━━━ Information shown

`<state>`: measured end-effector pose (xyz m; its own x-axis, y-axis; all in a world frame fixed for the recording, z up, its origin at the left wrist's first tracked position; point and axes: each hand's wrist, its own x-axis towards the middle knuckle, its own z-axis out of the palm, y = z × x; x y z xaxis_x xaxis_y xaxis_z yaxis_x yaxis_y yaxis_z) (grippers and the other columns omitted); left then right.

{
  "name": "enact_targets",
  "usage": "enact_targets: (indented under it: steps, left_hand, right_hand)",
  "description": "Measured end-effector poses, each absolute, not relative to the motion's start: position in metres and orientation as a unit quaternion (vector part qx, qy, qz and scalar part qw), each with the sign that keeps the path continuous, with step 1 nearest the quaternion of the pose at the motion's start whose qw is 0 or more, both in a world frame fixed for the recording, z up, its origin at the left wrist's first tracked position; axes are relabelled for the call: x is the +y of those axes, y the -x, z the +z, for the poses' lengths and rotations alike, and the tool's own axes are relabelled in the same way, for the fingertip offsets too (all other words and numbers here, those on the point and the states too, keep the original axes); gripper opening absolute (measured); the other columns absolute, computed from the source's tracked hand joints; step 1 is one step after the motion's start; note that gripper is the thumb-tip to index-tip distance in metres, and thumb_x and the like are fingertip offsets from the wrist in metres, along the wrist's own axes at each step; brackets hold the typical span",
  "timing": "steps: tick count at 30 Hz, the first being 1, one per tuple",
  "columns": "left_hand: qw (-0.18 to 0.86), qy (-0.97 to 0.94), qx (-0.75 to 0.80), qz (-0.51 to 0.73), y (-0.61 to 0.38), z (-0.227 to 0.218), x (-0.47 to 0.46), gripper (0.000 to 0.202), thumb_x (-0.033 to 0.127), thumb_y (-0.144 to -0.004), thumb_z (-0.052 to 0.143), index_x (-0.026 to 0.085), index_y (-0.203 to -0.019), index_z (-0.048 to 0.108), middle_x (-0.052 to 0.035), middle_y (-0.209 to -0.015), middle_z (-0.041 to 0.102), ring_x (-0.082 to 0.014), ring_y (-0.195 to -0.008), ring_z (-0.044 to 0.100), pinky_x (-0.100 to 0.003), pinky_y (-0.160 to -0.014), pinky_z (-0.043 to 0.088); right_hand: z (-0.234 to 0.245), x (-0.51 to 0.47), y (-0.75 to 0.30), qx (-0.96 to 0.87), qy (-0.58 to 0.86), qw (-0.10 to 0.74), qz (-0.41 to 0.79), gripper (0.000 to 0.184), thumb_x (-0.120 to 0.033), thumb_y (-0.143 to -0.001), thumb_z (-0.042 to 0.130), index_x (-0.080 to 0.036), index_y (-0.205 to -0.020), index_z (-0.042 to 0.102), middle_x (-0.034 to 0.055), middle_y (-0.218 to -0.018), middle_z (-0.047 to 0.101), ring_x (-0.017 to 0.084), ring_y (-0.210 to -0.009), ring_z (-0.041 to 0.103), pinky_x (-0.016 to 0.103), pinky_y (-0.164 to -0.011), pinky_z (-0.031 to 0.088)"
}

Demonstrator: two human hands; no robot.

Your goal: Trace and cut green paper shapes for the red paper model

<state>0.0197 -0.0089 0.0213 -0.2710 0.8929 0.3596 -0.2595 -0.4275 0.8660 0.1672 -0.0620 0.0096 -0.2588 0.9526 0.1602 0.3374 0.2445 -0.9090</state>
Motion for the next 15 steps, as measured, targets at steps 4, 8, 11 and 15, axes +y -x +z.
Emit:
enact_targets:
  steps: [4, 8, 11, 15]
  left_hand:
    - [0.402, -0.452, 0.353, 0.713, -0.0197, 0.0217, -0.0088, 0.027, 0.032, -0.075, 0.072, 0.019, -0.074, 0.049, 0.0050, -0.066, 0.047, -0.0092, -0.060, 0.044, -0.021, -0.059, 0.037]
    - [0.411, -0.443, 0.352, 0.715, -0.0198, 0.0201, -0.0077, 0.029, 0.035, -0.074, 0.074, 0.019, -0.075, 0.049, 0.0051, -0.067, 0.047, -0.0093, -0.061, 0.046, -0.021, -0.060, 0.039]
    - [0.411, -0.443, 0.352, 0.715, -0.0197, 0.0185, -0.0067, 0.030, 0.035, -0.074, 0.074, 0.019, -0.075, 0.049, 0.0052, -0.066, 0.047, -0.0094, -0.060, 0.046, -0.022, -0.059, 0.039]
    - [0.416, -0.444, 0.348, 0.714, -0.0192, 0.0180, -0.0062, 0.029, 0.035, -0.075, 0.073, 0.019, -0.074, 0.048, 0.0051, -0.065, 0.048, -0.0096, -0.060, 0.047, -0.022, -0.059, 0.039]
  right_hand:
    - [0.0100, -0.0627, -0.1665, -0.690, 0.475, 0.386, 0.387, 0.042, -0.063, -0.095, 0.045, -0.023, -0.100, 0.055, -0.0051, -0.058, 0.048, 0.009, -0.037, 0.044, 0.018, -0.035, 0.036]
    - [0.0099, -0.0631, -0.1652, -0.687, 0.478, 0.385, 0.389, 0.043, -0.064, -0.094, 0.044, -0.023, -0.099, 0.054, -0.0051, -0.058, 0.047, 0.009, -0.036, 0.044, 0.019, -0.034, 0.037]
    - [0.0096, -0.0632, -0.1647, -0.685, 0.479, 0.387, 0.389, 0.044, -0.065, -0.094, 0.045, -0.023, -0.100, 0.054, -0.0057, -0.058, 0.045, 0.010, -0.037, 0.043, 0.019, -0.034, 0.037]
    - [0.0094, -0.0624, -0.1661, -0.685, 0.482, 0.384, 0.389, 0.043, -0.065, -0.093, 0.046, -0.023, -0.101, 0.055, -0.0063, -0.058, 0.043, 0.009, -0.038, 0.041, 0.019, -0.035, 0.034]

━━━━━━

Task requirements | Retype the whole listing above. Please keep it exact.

Solved problem |
`<state>`: measured end-effector pose (xyz m; its own x-axis, y-axis; all in a world frame fixed for the recording, z up, its origin at the left wrist's first tracked position; point and axes: each hand's wrist, its own x-axis towards the middle knuckle, its own z-axis out of the palm, y = z × x; x y z xaxis_x xaxis_y xaxis_z yaxis_x yaxis_y yaxis_z) (grippers and the other columns omitted); left then right.

{
  "name": "enact_targets",
  "usage": "enact_targets: (indented under it: steps, left_hand, right_hand)",
  "description": "Measured end-effector poses, each absolute, not relative to the motion's start: position in metres and orientation as a unit quaternion (vector part qx, qy, qz and scalar part qw), each with the sign that keeps the path continuous, with step 1 nearest the quaternion of the pose at the motion's start whose qw is 0 or more, both in a world frame fixed for the recording, z up, its origin at the left wrist's first tracked position; axes are relabelled for the call: x is the +y of those axes, y the -x, z the +z, for the poses' lengths and rotations alike, and the tool's own axes are relabelled in the same way, for the fingertip offsets too (all other words and numbers here, those on the point and the states too, keep the original axes); gripper opening absolute (measured); the other columns absolute, computed from the source's tracked hand joints; step 1 is one step after the motion's start; note that gripper is the thumb-tip to index-tip distance in metres, and thumb_x and the like are fingertip offsets from the wrist in metres, along the wrist's own axes at each step; brackets hold the typical span",
  "timing": "steps: tick count at 30 Hz, the first being 1, one per tuple",
  "columns": "left_hand: qw (-0.18 to 0.86), qy (-0.97 to 0.94), qx (-0.75 to 0.80), qz (-0.51 to 0.73), y (-0.61 to 0.38), z (-0.227 to 0.218), x (-0.47 to 0.46), gripper (0.000 to 0.202), thumb_x (-0.033 to 0.127), thumb_y (-0.144 to -0.004), thumb_z (-0.052 to 0.143), index_x (-0.026 to 0.085), index_y (-0.203 to -0.019), index_z (-0.048 to 0.108), middle_x (-0.052 to 0.035), middle_y (-0.209 to -0.015), middle_z (-0.041 to 0.102), ring_x (-0.082 to 0.014), ring_y (-0.195 to -0.008), ring_z (-0.044 to 0.100), pinky_x (-0.100 to 0.003), pinky_y (-0.160 to -0.014), pinky_z (-0.043 to 0.088); right_hand: z (-0.234 to 0.245), x (-0.51 to 0.47), y (-0.75 to 0.30), qx (-0.96 to 0.87), qy (-0.58 to 0.86), qw (-0.10 to 0.74), qz (-0.41 to 0.79), gripper (0.000 to 0.184), thumb_x (-0.120 to 0.033), thumb_y (-0.143 to -0.001), thumb_z (-0.042 to 0.130), index_x (-0.080 to 0.036), index_y (-0.205 to -0.020), index_z (-0.042 to 0.102), middle_x (-0.034 to 0.055), middle_y (-0.218 to -0.018), middle_z (-0.047 to 0.101), ring_x (-0.017 to 0.084), ring_y (-0.210 to -0.009), ring_z (-0.041 to 0.103), pinky_x (-0.016 to 0.103), pinky_y (-0.164 to -0.011), pinky_z (-0.031 to 0.088)"
}

Demonstrator: two human hands; no robot.

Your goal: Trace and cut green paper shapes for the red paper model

<state>0.0197 -0.0089 0.0213 -0.2710 0.8929 0.3596 -0.2595 -0.4275 0.8660 0.1672 -0.0620 0.0096 -0.2588 0.9526 0.1602 0.3374 0.2445 -0.9090</state>
Motion for the next 15 steps, as measured, targets at steps 4, 8, 11 and 15, axes +y -x +z.
Emit:
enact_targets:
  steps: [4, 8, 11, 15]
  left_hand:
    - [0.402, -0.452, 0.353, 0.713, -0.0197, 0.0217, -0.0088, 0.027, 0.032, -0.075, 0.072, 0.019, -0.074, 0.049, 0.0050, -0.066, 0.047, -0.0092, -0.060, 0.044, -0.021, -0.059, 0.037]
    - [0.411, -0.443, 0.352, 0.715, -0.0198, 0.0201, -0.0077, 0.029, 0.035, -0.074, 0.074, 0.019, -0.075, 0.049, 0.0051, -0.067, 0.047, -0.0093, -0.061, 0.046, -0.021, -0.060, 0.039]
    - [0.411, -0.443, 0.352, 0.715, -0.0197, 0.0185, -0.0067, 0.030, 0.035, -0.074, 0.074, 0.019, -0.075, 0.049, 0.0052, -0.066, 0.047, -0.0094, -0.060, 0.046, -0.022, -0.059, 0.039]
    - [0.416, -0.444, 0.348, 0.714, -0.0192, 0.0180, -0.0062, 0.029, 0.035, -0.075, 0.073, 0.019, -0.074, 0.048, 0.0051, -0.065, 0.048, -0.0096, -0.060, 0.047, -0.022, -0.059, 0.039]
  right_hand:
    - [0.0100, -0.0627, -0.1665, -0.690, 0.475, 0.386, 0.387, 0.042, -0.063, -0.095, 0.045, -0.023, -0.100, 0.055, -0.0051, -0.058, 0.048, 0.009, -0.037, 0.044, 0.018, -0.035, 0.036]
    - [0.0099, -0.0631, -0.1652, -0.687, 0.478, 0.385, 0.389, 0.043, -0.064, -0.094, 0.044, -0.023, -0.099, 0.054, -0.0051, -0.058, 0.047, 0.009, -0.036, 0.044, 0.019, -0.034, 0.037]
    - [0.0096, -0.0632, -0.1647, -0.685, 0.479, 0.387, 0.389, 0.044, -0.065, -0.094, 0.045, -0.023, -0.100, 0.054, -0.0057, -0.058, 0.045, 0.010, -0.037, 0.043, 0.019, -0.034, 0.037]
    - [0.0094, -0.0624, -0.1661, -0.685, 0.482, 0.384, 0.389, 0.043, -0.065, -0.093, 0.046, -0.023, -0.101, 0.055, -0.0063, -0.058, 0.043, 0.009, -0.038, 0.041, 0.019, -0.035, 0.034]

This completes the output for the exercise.